Content starts

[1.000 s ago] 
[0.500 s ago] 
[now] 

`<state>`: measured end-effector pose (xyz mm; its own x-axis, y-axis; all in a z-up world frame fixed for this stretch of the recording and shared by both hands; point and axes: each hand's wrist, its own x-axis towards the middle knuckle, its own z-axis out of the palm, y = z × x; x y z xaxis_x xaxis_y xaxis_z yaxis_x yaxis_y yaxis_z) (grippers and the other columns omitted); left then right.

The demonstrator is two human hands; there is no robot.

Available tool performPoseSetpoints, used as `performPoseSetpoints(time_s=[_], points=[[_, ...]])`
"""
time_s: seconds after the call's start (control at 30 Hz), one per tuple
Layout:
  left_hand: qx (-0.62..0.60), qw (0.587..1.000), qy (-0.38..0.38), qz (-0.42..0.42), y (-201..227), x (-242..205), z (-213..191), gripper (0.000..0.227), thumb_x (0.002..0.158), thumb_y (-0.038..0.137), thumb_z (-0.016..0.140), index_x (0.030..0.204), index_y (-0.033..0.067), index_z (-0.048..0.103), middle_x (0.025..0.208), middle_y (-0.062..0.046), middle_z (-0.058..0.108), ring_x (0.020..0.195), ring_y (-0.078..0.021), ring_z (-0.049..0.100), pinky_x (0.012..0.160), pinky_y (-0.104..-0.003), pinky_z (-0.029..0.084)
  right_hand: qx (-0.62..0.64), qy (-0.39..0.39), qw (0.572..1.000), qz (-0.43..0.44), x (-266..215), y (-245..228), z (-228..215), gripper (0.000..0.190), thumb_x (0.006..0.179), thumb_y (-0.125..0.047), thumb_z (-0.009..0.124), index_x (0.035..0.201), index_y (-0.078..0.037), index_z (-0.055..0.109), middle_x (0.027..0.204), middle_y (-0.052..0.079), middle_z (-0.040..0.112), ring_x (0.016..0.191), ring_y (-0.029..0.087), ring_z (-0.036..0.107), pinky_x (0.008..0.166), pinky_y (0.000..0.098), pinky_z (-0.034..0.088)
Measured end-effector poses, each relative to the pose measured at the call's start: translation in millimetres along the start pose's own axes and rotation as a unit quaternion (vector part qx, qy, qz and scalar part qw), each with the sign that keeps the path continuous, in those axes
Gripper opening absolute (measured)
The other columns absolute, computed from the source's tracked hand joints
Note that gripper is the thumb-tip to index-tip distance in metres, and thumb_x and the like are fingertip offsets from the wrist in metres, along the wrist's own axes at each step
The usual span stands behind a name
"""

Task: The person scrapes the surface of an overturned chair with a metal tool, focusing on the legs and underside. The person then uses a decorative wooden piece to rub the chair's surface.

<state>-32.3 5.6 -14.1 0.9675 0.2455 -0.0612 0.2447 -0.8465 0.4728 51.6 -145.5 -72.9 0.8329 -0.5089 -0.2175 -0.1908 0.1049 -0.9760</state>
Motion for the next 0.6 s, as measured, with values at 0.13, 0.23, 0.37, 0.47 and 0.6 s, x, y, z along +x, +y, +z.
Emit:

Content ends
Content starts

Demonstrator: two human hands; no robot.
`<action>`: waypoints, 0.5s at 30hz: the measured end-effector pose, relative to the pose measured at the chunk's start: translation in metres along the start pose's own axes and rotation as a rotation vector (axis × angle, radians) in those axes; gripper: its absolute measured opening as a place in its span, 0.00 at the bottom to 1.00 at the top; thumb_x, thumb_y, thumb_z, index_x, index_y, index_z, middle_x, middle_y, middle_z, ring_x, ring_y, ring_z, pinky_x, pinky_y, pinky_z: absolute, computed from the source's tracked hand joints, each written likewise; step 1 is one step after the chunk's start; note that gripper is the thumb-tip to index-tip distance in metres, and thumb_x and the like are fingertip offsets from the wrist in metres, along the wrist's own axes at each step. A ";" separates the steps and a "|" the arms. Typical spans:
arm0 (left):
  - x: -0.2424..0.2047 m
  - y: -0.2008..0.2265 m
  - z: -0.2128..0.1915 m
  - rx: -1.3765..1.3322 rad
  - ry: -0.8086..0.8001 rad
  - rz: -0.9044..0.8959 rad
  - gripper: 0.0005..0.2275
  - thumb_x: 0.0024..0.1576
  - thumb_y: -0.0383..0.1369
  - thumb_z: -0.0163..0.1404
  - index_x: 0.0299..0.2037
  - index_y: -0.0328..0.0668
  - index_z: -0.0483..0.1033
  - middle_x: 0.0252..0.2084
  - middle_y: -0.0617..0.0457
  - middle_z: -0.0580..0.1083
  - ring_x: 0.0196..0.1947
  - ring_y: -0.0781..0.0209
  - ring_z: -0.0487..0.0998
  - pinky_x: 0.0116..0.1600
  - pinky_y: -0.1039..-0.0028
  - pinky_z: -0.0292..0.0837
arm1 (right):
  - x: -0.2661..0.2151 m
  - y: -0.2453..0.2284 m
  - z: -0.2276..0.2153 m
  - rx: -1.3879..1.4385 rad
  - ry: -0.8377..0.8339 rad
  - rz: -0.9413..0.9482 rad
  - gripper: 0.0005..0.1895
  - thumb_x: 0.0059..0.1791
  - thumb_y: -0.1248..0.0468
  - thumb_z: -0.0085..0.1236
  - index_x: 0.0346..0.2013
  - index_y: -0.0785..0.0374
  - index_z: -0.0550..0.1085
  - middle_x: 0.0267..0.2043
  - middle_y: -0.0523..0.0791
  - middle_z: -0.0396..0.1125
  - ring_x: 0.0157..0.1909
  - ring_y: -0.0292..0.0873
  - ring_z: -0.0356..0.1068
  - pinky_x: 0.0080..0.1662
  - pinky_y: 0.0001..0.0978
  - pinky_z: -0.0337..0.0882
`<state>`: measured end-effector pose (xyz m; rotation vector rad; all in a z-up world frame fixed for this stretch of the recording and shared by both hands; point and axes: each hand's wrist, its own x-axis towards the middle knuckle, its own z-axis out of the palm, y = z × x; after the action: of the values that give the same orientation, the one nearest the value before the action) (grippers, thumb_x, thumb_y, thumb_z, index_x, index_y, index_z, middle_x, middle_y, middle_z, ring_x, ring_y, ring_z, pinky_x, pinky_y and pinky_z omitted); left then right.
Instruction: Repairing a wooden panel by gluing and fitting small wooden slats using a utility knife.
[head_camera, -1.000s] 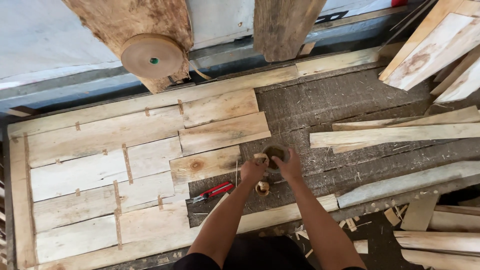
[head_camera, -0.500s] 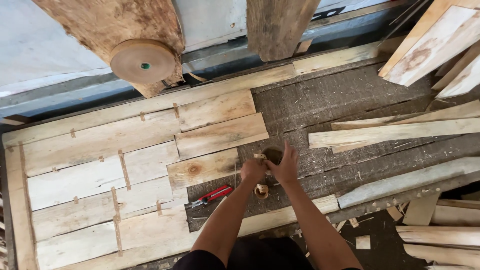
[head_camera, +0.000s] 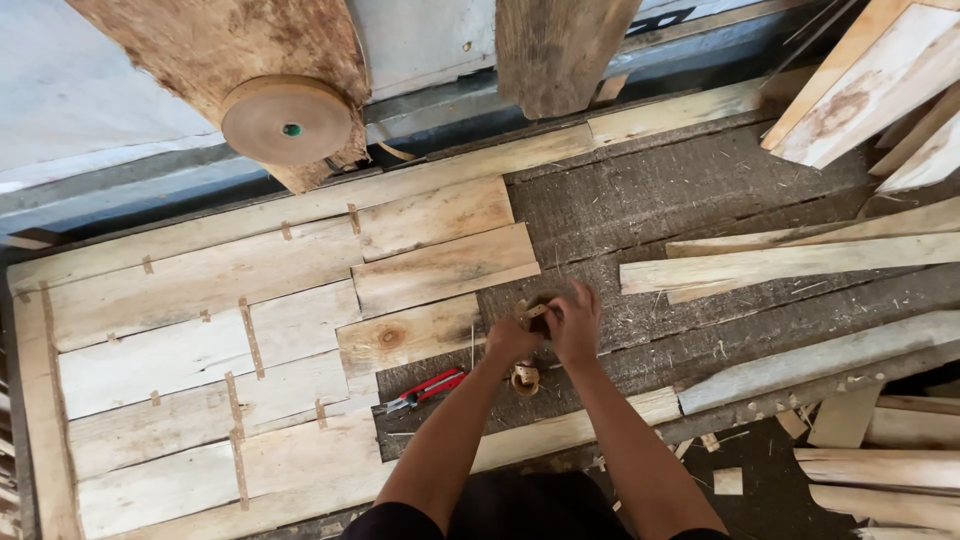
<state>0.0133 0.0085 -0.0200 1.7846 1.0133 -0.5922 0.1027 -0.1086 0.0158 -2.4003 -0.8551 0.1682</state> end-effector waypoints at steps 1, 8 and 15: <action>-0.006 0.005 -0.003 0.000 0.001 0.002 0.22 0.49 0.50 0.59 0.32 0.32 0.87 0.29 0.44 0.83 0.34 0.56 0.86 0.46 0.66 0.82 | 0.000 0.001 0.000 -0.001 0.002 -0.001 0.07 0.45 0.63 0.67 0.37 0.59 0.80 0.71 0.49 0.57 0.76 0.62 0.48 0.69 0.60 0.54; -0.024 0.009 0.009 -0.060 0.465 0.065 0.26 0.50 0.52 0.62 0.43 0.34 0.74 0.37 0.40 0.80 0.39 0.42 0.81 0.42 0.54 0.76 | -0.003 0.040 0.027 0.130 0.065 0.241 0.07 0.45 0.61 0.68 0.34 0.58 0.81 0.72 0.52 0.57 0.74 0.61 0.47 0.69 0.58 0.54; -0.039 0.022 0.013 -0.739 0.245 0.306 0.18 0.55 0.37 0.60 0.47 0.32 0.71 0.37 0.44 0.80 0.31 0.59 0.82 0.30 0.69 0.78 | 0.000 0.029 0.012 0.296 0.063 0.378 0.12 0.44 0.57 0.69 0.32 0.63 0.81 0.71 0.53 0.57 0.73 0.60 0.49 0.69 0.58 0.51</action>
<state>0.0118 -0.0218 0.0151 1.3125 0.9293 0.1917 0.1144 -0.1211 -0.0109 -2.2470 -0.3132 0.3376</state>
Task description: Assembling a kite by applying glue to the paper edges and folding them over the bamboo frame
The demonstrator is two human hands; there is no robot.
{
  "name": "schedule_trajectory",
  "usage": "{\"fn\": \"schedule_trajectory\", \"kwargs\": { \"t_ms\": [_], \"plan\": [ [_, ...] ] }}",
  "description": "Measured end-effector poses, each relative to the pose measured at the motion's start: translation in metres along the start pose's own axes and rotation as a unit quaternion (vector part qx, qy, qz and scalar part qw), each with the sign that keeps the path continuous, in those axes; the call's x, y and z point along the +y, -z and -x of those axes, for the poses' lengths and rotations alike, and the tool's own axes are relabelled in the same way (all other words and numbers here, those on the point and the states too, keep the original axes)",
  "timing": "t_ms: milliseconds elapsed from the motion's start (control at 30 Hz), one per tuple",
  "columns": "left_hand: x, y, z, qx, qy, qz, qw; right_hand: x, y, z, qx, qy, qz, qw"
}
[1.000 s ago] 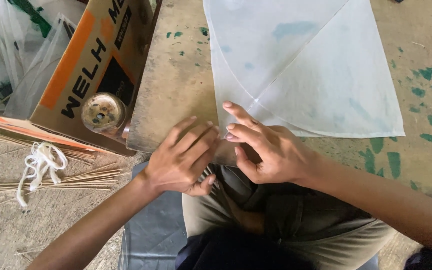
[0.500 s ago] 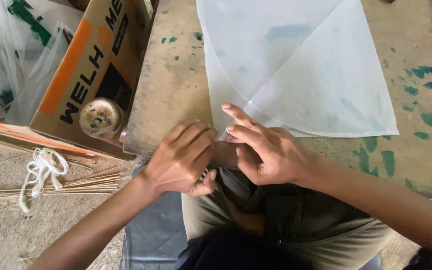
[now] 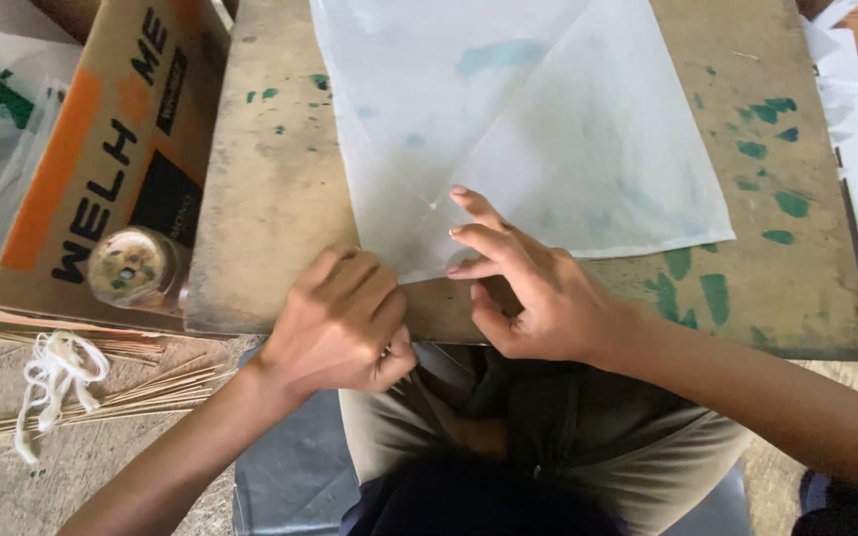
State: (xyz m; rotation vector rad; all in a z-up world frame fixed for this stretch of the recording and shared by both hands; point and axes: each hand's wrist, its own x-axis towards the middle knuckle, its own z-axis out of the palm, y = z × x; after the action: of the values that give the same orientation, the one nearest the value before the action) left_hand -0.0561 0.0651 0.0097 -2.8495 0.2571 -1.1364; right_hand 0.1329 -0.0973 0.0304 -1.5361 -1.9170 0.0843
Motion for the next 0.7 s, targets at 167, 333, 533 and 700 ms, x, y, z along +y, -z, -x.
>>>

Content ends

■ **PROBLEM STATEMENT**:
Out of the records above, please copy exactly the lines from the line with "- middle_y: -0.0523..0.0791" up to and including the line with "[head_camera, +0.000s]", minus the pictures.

■ **WRITTEN RESPONSE**:
  - middle_y: -0.0523..0.0791
  - middle_z: -0.0396..0.1125
  - ring_x: 0.0157..0.1909
  - ring_y: -0.0292..0.0873
  - ring_z: -0.0356..0.1068
  - pinky_x: 0.0080..0.1662
  - pinky_y: 0.0001..0.0978
  - pinky_z: -0.0337..0.0882
`<state>`: measured end-effector pose (xyz m; rotation vector rad; all in a z-up world frame fixed for this stretch of the recording and shared by both hands; point and axes: each hand's wrist, its own x-axis towards the middle knuckle, its own z-axis out of the palm, y = z × x; after the action: of the values that give the same orientation, the one nearest the value before the action) (grippers, thumb_x, thumb_y, thumb_z, index_x, index_y, index_z, middle_x, middle_y, middle_z, ring_x, ring_y, ring_z, pinky_x, pinky_y and pinky_z omitted); left then right.
Instruction: Repairing a wooden panel by gluing and fitting small wooden slats using a utility knife.
[head_camera, -1.000s] 
[head_camera, -0.500s] 
[head_camera, +0.000s] 

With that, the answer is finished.